Thursday, September 12, 2013

Syria postscript: the war-weary and the peace-weary


Before democracies actually choose to go to war, there is a short revealing debate; facts are not discovered necessarily, nor all the lies exposed. But we do see more clearly what ideas drive decision-makers and those who prosper in the sport of urging them on.

Thanks to a surprise diplomatic intervention by that introvert in Moscow, Americans and their friends have a few moments of peace to consider the arguments that were deployed to punish Assad by bombing Syria.

My interest isn’t the reluctance of Obama and the equally rock-hard will of the neo-con radicals to join every hot fight in the Middle East. What deserves greater attention now is the easy willingness of powerful so-called transatlantic intellectuals to pick up the masculine clichés of America’s chronic warriors.

John Kerry’s rhetoric demonstrated that you can survive Vietnam as well as dog it, graduate from Harvard, live in Boston and sound like John McCain—that the shame of Munich can be twisted as smoothly by liberals as by conservatives to break the rules of collective security authored by the West.

Not appearing weak or weary—rather than not being soft-hearted about war casualties—drove the case for bombing. From the op-ed page of the New York Times and last week’s leader in The Economist came the same challenge: are Americans and their dutiful representatives ready to put the Bush errors behind them and resume the task of being the West’s global policeman? Or are they just timid cynics living in the heartland of another shrinking giant?

Over the lead, “Our New Isolationism,” op-ed columnist and former executive editor of The Times, Bill Keller, sets the stage for Congress’s aborted war resolution by asserting:

“Idealism is in short supply. So, as another far-off war worsens, Americans are loath to take sides, even against a merciless dictator, even to the extent of sending weapons. The voices opposed to getting involved range from the pacifist left to the populist right. The president, fearful that foreign conflict will undermine his domestic agenda, vacillates.

“This is the United States in 1940. Sound a little familiar?”

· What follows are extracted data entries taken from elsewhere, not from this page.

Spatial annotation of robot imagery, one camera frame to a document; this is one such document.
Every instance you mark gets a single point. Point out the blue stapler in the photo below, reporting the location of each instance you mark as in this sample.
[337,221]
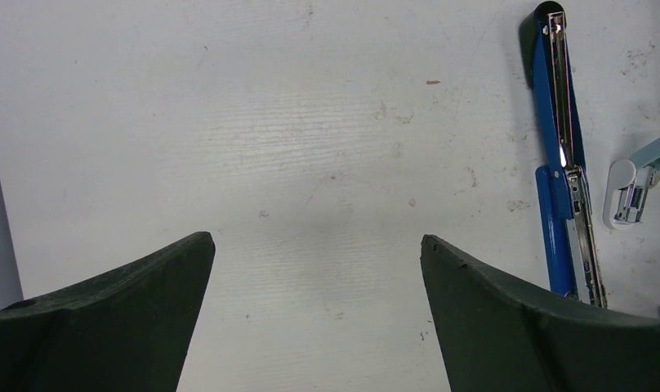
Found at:
[562,187]

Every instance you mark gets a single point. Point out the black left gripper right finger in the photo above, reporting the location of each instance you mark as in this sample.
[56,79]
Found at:
[497,332]

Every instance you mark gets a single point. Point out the light blue staple box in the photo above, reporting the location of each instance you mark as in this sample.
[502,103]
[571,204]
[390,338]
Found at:
[628,185]

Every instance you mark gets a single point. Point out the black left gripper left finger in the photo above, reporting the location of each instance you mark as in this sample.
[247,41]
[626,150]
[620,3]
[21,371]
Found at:
[128,329]

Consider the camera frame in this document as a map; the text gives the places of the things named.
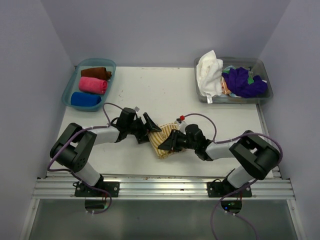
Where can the purple towel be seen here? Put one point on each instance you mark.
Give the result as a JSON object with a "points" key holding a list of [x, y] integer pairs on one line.
{"points": [[239, 83]]}

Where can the grey plastic bin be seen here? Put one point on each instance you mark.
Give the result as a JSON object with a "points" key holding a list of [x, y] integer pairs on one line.
{"points": [[255, 67]]}

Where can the pink rolled towel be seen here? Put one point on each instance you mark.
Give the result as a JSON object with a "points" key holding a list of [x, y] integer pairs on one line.
{"points": [[92, 85]]}

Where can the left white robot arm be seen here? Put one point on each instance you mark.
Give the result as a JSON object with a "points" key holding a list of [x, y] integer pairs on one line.
{"points": [[74, 146]]}

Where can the peach patterned cloth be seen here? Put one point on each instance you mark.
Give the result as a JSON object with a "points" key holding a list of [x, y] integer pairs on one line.
{"points": [[225, 89]]}

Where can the teal plastic tray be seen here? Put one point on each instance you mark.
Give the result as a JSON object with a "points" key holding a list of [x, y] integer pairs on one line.
{"points": [[73, 83]]}

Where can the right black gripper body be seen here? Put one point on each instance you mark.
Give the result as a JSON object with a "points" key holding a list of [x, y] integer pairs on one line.
{"points": [[190, 145]]}

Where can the blue towel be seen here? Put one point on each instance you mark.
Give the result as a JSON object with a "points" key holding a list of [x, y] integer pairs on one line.
{"points": [[83, 99]]}

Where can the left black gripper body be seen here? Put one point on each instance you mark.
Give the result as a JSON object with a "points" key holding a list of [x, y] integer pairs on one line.
{"points": [[137, 128]]}

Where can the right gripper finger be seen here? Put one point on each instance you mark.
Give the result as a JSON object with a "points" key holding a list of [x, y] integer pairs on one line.
{"points": [[170, 143], [178, 148]]}

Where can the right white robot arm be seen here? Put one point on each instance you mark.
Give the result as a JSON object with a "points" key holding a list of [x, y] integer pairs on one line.
{"points": [[255, 155]]}

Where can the aluminium mounting rail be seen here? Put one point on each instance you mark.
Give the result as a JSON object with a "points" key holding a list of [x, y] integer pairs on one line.
{"points": [[60, 186]]}

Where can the brown rolled towel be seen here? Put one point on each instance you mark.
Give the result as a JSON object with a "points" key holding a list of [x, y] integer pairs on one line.
{"points": [[97, 72]]}

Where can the yellow white striped towel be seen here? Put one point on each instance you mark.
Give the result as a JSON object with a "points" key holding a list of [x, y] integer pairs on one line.
{"points": [[157, 138]]}

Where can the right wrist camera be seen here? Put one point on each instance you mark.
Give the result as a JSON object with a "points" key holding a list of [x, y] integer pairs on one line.
{"points": [[181, 123]]}

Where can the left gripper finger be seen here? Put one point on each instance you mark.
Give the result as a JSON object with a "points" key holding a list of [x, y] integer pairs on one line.
{"points": [[142, 138], [150, 125]]}

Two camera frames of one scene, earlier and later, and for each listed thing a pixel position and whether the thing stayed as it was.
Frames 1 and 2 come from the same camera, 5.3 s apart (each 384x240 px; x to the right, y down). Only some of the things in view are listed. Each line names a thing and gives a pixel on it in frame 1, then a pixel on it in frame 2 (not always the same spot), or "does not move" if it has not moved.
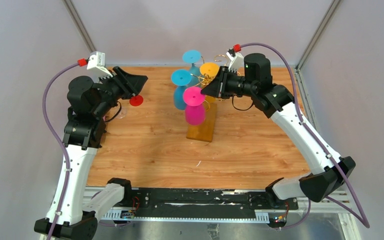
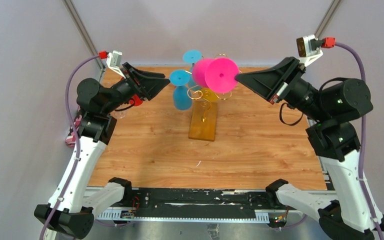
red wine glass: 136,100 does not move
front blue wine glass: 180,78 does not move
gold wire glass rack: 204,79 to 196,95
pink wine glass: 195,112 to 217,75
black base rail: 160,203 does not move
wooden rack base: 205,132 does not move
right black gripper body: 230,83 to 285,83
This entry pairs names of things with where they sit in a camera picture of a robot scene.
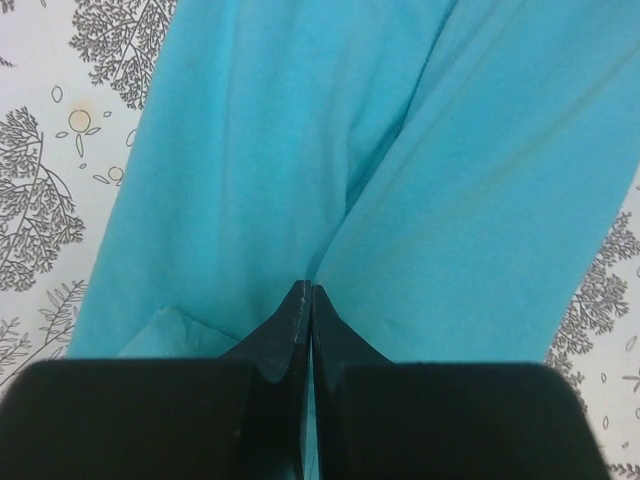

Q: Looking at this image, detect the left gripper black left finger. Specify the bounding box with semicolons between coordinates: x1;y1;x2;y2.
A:
1;281;312;479

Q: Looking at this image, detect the teal t shirt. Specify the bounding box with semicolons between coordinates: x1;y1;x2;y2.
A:
67;1;639;362

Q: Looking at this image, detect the floral patterned table mat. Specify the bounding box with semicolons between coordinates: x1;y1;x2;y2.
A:
1;1;639;479

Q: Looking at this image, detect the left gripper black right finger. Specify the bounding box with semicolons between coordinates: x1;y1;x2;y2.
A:
311;287;608;480

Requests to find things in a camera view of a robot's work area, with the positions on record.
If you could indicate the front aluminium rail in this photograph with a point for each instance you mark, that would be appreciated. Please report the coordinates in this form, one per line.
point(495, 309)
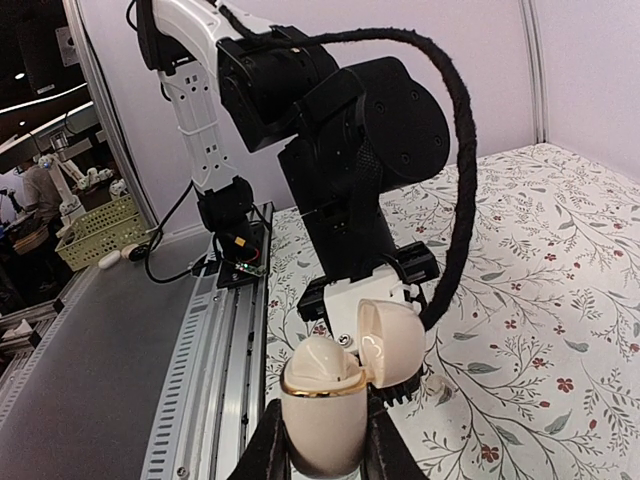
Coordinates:
point(134, 380)

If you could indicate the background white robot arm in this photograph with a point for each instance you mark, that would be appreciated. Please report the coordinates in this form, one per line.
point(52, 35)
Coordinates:
point(59, 169)

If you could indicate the cream earbud in case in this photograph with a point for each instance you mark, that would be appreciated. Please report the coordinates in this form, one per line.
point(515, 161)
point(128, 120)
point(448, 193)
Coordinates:
point(320, 360)

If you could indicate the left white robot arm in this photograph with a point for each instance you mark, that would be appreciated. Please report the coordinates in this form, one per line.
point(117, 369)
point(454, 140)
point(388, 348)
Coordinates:
point(350, 134)

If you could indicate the green perforated plastic basket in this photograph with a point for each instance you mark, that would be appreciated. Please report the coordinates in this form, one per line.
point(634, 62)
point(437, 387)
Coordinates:
point(107, 228)

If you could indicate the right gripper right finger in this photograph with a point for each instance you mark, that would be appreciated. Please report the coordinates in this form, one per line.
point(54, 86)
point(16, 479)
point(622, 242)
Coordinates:
point(386, 455)

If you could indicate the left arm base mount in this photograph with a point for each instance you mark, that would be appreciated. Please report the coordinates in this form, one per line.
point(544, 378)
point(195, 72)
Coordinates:
point(238, 257)

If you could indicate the spare black round case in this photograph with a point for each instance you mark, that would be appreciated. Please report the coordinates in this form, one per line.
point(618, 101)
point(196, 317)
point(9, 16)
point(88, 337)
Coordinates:
point(135, 252)

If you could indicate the right aluminium frame post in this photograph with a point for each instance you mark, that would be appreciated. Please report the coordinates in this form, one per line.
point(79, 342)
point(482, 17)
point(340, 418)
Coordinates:
point(535, 56)

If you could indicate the white earbud charging case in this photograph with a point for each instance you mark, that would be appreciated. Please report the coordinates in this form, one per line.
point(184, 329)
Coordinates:
point(325, 424)

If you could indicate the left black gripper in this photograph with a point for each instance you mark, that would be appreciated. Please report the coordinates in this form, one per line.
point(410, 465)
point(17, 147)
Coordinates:
point(397, 278)

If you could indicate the person in black shirt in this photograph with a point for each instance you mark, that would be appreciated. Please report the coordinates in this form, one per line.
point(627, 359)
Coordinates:
point(43, 199)

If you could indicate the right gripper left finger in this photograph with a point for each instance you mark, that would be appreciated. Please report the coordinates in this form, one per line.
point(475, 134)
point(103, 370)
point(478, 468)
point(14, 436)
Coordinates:
point(266, 455)

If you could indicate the floral patterned table mat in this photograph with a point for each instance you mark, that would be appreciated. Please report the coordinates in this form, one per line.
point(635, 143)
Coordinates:
point(533, 373)

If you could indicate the spare white case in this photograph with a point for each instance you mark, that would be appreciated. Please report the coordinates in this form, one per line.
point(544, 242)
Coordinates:
point(110, 260)

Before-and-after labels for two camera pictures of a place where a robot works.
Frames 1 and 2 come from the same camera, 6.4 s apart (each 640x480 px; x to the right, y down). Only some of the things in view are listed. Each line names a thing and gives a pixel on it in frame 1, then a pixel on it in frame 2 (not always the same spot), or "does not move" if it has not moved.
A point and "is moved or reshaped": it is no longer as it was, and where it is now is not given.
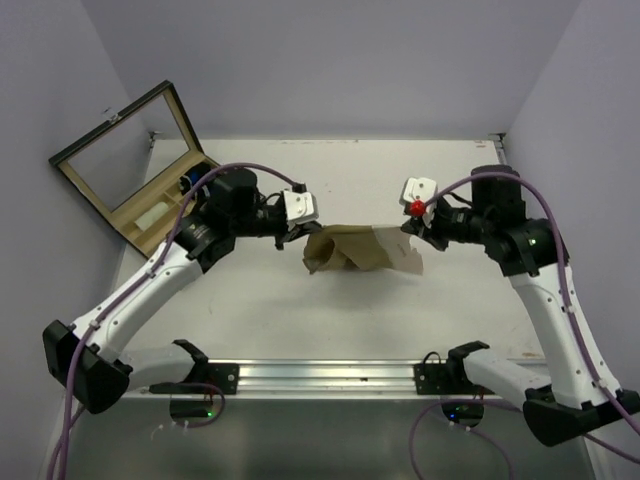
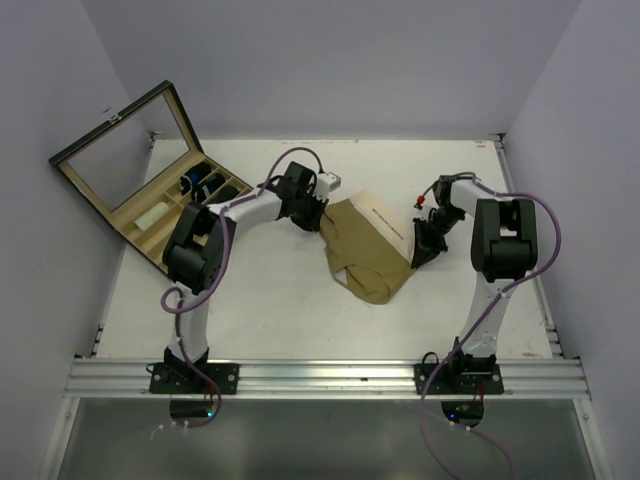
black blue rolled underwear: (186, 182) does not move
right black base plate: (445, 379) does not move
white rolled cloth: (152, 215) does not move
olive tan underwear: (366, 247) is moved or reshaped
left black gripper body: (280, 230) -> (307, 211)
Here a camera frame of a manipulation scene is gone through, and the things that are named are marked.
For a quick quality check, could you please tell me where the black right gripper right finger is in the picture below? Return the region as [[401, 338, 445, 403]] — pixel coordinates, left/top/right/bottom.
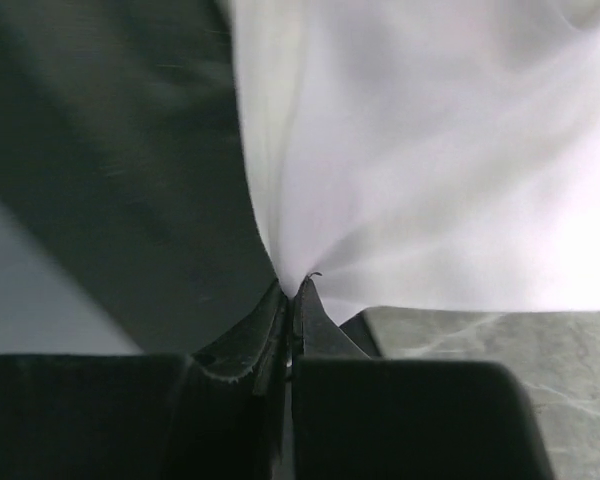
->
[[292, 279, 554, 480]]

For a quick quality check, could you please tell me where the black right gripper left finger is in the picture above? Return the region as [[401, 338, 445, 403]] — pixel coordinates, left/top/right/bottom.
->
[[0, 285, 287, 479]]

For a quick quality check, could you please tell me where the white t shirt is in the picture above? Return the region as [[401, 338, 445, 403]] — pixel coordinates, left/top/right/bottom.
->
[[225, 1, 600, 322]]

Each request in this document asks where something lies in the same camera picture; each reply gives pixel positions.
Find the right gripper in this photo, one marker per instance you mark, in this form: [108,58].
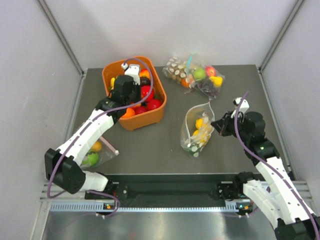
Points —
[218,124]

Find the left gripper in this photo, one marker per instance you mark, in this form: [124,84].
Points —
[138,88]

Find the red fake apple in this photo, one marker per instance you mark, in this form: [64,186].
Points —
[145,91]

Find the polka dot zip bag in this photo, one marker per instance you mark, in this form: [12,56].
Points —
[196,129]

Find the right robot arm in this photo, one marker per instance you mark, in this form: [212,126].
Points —
[280,202]

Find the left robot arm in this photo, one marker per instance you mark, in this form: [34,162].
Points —
[63,165]

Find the yellow fake fruit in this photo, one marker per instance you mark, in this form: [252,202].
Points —
[201,137]
[199,123]

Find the purple fake grapes in bag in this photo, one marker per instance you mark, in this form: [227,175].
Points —
[207,87]

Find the yellow fake pear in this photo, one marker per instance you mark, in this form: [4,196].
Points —
[217,81]

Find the clear bag with fruit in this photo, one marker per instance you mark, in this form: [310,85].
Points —
[193,62]

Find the brown polka dot bag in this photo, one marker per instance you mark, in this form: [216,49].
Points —
[175,69]

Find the red apple in bag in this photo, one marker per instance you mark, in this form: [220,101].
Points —
[210,71]

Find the green fake apple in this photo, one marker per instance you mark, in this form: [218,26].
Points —
[199,74]

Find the yellow fruit in left bag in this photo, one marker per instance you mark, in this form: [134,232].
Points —
[96,147]

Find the left zip bag with fruit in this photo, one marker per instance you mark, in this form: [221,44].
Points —
[107,153]

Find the green fruit in left bag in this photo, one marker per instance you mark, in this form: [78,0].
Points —
[90,159]

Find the orange in bin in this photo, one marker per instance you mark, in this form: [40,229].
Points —
[130,112]

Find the red yellow apple in bin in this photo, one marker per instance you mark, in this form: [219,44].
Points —
[144,73]

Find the dark red fruit in bin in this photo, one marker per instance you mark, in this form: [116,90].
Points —
[153,104]

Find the orange plastic bin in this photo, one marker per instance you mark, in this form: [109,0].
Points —
[144,119]

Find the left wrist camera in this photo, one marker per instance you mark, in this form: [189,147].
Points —
[132,70]

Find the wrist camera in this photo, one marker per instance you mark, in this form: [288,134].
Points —
[132,70]
[243,107]

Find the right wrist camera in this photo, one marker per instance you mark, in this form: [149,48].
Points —
[243,107]

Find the grey cable duct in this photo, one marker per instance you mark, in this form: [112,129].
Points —
[109,206]

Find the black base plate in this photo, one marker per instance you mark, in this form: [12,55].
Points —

The Economist—the world’s greatest voice of liberal economics, including peace, open markets, and the rule of law—asserted baldly:

“By being the world’s policeman, America can shape the rules according to its own interests and tastes. The more America steps back, the more other powers will step in. If it is unwilling to act as enforcer, its own norms will fray. If it is even thought to be reluctant, then they will be tested. China already prods at America; Vladimir Putin’s Russia has begun to confront it—and not only over Syria. Whether Syria was a vital American interest before this attack was debatable, but not after Mr. Assad’s direct challenge to Mr. Obama’s authority.”

The consequences might not have all been good, but the atmosphere of ideas in Washington would have enjoyed a good cleansing if the Syria bombing resolution and the man-boy Churchillian bluster quoted above had been defeated in the Senate and the House of Representatives.

Their peace-weary arguments don’t ring of 1940. They recall the cocky, lawless, righteous spirit that rescued the bored elites from the respite from violence that ended during the summer of 1914.

Obama graciously denied that America is the “policeman of the world.” The defeat of his resolution, however, would have also settled that America is not a weekend vigilante either.

America’s authority in the world will shrink if its economy shrinks, and trust in its government shrinks amongst its friends. Both would be best served by not acting unilaterally in Syria.